Reverse transcription quantitative polymerase chain reaction
Total RNA was isolated with TRIzol® (ThermoFisher Scientific, Waltham, MA, USA) from CA1 tissue 24 h after injury and from astrocyte culture 3 h after wash control or OGD injury. Reverse transcription was performed as previously described (Stary et al., 2015) using the TaqMan MicroRNA Reverse Transcription Kit (Applied Biosystems, Foster City, CA, USA). Predesigned primer/probes for PCR were obtained from ThermoFisher Scientific for mmu-miR-200c–3p (#4426961) and U6 small nuclear RNA (U6, #01973). PCR reactions were conducted as previously described (Stary et al., 2015) using the TaqMan® Assay Kit (Applied Biosystems). Measurements for miR-200c were normalized to U6 (ΔCt) and comparisons were calculated as the inverse log of the ΔΔCT from controls (Livak and Schmittgen, 2001).
Immunoblots
Total protein from primary astrocyte cultures was isolated as previously described (Stary et al., 2017). Briefly, cultures were first washed with cold 0.1% phosphate buffered saline, then total cellular protein was quantified by Pierce BCA protein assay kit [ThermoFisher Scientific (Stary et al., 2017)]. Equal amounts of protein were loaded and separated on 10–12.5% polyacrylamide gels, then transferred to Immobilon polyvinylidene fluoride membranes (EMD Millipore Corp). Membranes were blocked with 5% skimmed dry milk and incubated overnight with primary antibody against SIRT1 (Abcam, #ab110304), MFN2 (Abcam, #ab124773), β-actin (LI-COR Bioscience #926–42,210) and/or β-tubulin (Abcam, #ab6046). Membranes were then washed and incubated with secondary antibodies (LI-COR Bioscience) for 1 h followed by washing again and visualizing by using the LICOR Odyssey infrared imaging system.
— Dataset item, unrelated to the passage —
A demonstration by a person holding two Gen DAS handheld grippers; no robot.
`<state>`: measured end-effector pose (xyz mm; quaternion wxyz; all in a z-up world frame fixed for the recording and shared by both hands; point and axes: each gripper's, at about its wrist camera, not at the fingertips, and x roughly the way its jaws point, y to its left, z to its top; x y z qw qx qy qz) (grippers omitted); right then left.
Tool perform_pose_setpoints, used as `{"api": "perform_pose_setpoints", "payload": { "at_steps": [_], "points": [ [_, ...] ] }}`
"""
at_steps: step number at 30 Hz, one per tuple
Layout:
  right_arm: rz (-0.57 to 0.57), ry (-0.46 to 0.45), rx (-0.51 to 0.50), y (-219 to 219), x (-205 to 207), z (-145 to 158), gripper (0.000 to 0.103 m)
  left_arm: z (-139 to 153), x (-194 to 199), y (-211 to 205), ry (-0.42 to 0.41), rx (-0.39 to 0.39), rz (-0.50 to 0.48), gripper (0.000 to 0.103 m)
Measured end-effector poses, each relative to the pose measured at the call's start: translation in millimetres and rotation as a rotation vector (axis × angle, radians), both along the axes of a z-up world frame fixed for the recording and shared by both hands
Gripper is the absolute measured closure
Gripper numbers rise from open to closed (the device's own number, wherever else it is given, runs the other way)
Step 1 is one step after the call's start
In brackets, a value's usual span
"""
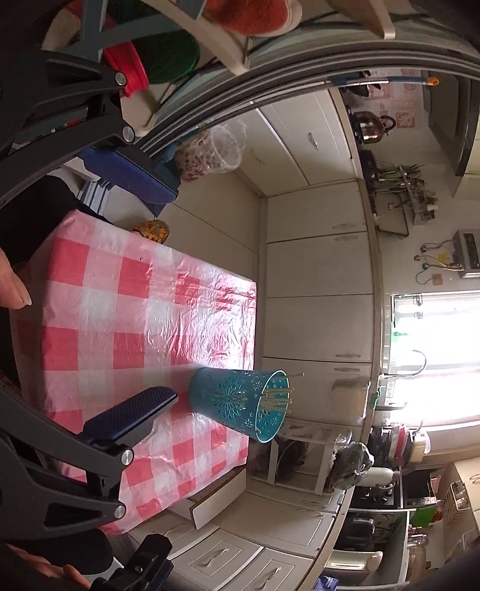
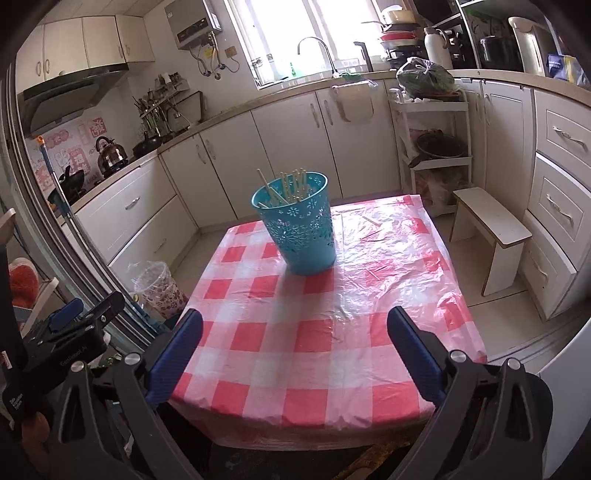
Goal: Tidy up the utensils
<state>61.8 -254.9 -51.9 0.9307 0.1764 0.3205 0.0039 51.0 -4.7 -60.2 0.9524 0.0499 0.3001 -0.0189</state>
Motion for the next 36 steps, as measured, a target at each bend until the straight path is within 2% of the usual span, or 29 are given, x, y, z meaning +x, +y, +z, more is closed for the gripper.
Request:
{"api": "perform_pose_setpoints", "payload": {
  "at_steps": [4, 8, 12, 17, 22, 27, 36],
  "points": [
    [0.011, -0.032, 0.017, 7, -23, 20, 0.007, 20, -26, 7, -0.013, -0.008, 0.011, 0.008],
    [0.014, -0.056, 0.017, 13, -43, 40, 0.007, 33, -40, 9, 0.064, -0.025, -0.019, 0.008],
    [0.011, -0.075, 0.036, 15, -62, 60, 0.007, 47, -59, 6, 0.104, 0.013, -0.039, 0.008],
    [0.001, -0.086, 0.046, 24, -91, 78, 0.007, 66, -101, 1, 0.034, 0.034, -0.056, 0.008],
    [0.025, -0.093, 0.045, 49, -122, 74, 0.007, 76, -139, 0, -0.017, 0.027, -0.066, 0.008],
    [0.029, -0.112, 0.013, 66, -148, 71, 0.007, 85, -161, 6, -0.039, 0.019, -0.062, 0.008],
    [0.003, -0.198, -0.023, 70, -171, 88, 0.007, 97, -182, 14, -0.092, 0.025, -0.038, 0.008]
  ]
}}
Densitometric analysis of bands was performed via Image Studio Lite (LI-COR Biosciences), and the intensity of all proteins was normalized to β-actin or β-tubulin as a control.
Statistical analyses
Numbers of animals are indicated in figure legends. Data reported are means ± SE. Statistical difference was determined using t-test for comparison of two groups or ANOVA followed by Bonferroni correction for experiments with N > 2 groups using Sigmaplot (Systat Software, San Jose, CA, USA). p < 0.05 was considered significant.
Results
Anti-microRNA-200c treatment improves physiologic outcomes after global cerebral ischemia
A period of 10 min of 2VO and 5% isoflurane reliably resulted in hypotension (Figure 1A), cerebral hypoperfusion (Figure 1B) and in loss of CA1 neurons (Figure 1C). This injury paradigm also resulted in a significant (p < 0.05) increase by 9.8 + 4.5-fold in miR-200c expression in CA1, with visual evidence of post-injury augmentation of miR-200c expression in CA1 astrocytes via histological assessment (Figures 1D,E). Post-injury treatment with intravenous anti-miR-200c 2 h after global cerebral ischemia resulted in a significant (p < 0.05) reduction in post-injury CA1 miR-200c expression by 36.4 + 22% relative to animals treated with mismatch control sequence (MM-control), reduced post-injury weight loss by time-of-sacrifice (10.7 + 2 versus 19.2 + 6%) and improved overall survival (100 versus 72.5%). Anti-miR-200c treatment also significantly (p < 0.05) reduced loss of CA1 neurons at post-injury day 7 (Figures 2A,B). Conversely no differences were observed between treatments in the adjacent ischemia-resistant DG. Pre-injury Barnes maze training demonstrated progressive adaptive decreases in escape latency (Figure 2C). While global cerebral ischemia increased escape latency, post-injury IV treatment with anti-miR-200c significantly (p < 0.05) decreased escape latency at both post-injury days 3 and 7 (Figure 2D).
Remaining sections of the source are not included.